Она сжала мой локоть и заговорила. В Кабуре, давным-давно, она познакомилась с Роже, единственной любовью своей жизни. Они влюбились друг в друга с первого взгляда. Как и Эме, он приехал из Лиона, где работал торговым представителем одной фирмы. Продержавшись три дня, Эме сдалась и прильнула к мощному торсу этого привлекательного и удивительно нежного мужчины. Они провели в Кабуре лето, короткое лето, чувственное, щедрое, яркое, пылкое, томное, такое интенсивное и такое совершенное, что оно могло бы озарить своим светом всю оставшуюся жизнь. Роже был женат, он поклялся расстаться с женой. В сентябре Эме вернулась в Лион, где работала секретарем нотариуса. Роже вернулся к семейному очагу, к жене, которая два месяца разъезжала по служебным делам. Их роман продолжался тайно, но Роже уверял Эме, что скоро обретет свободу. Однако его супруга заболела, и, соблюдая приличия, Роже отложил развод до ее выздоровления. Однако, поправившись, она забеременела; Роже, исполненный сострадания к ней, вновь оправдывался перед Эме, утверждая, что не хочет поступать по-свински.
– Поэтому он именно так поступил с тобой.
– Да.
– И ты смирилась с этим?
– Конечно.
– Почему?
– Эрик, врач как раз сказал мне, что у меня не будет детей. А я не желала признаться в этом Роже. Ты понимаешь, что значит, когда ты не в состоянии родить ребенка человеку, которого любишь? Пусть уж он строит семью в другом месте.

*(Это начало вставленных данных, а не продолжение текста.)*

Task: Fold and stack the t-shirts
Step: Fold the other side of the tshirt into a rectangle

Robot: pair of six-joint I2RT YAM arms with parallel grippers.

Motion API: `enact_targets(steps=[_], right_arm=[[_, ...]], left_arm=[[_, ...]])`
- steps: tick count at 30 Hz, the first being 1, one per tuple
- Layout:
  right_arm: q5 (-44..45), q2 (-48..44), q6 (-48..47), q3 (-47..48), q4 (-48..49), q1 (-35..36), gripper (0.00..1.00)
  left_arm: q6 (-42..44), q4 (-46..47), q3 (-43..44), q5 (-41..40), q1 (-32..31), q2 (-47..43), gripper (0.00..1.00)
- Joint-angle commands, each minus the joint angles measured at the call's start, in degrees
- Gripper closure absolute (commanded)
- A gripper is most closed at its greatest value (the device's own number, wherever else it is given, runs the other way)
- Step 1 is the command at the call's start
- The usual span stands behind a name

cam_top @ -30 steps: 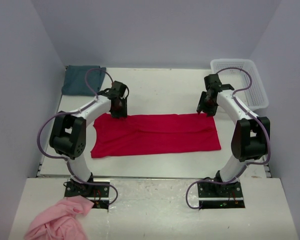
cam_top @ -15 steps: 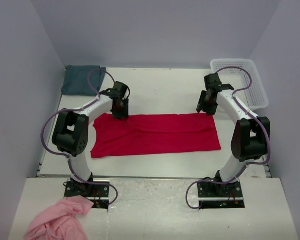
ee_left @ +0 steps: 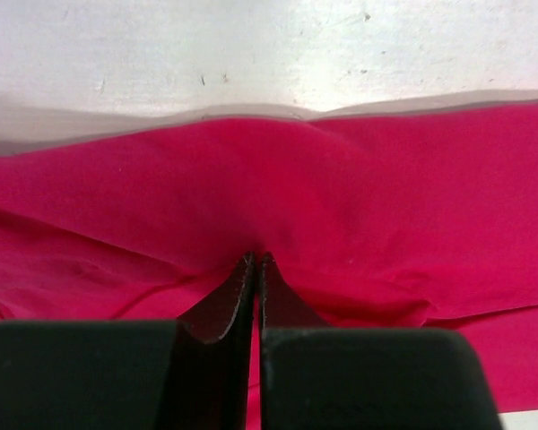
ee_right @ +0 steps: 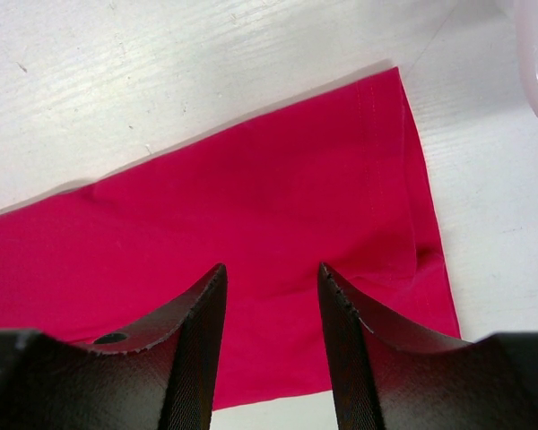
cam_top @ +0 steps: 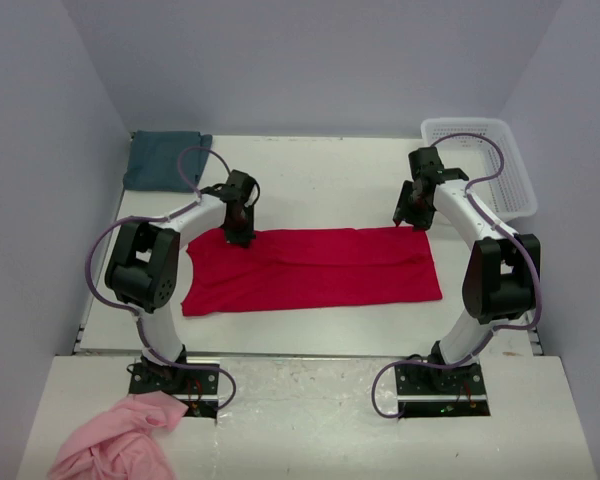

Эме призналась, что до последнего дня довольствовалась ролью любовницы. Она терпела двойную жизнь Роже, праздновала с ним рождение его первого сына, второго, а также маленькой девочки, появившейся на свет пятнадцать лет спустя. Для Эме это была траурная череда: траур по исключительной любви, траур по постоянно откладывавшейся возможности вступить в брак, траур по отпускам и выходным, которые Роже проводил с семьей, траур по собственным детям. Но эту печальную фарандолу она называла счастьем. Десятилетиями она ждала, цепляясь за обещания человека, который так и не сдержал их. Порой Роже, измученный жертвами, которые вновь и вновь приходилось приносить деликатной Эме, сетовал на то, что она перестала требовать, чтобы он разрушил свой семейный очаг, заявлял, что она больше не любит его; тогда она доказывала ему обратное, и их тайная любовь расцветала и крепла.
– Вот почему я выдумывала бесконечные истории о женихах и любовниках, и вся родня, особенно твоя бабушка, на протяжении многих лет смаковала их. Эта легенда защищала Роже, да и меня тоже. Скверная репутация – отличный щит для того, кто стремится держаться в тени.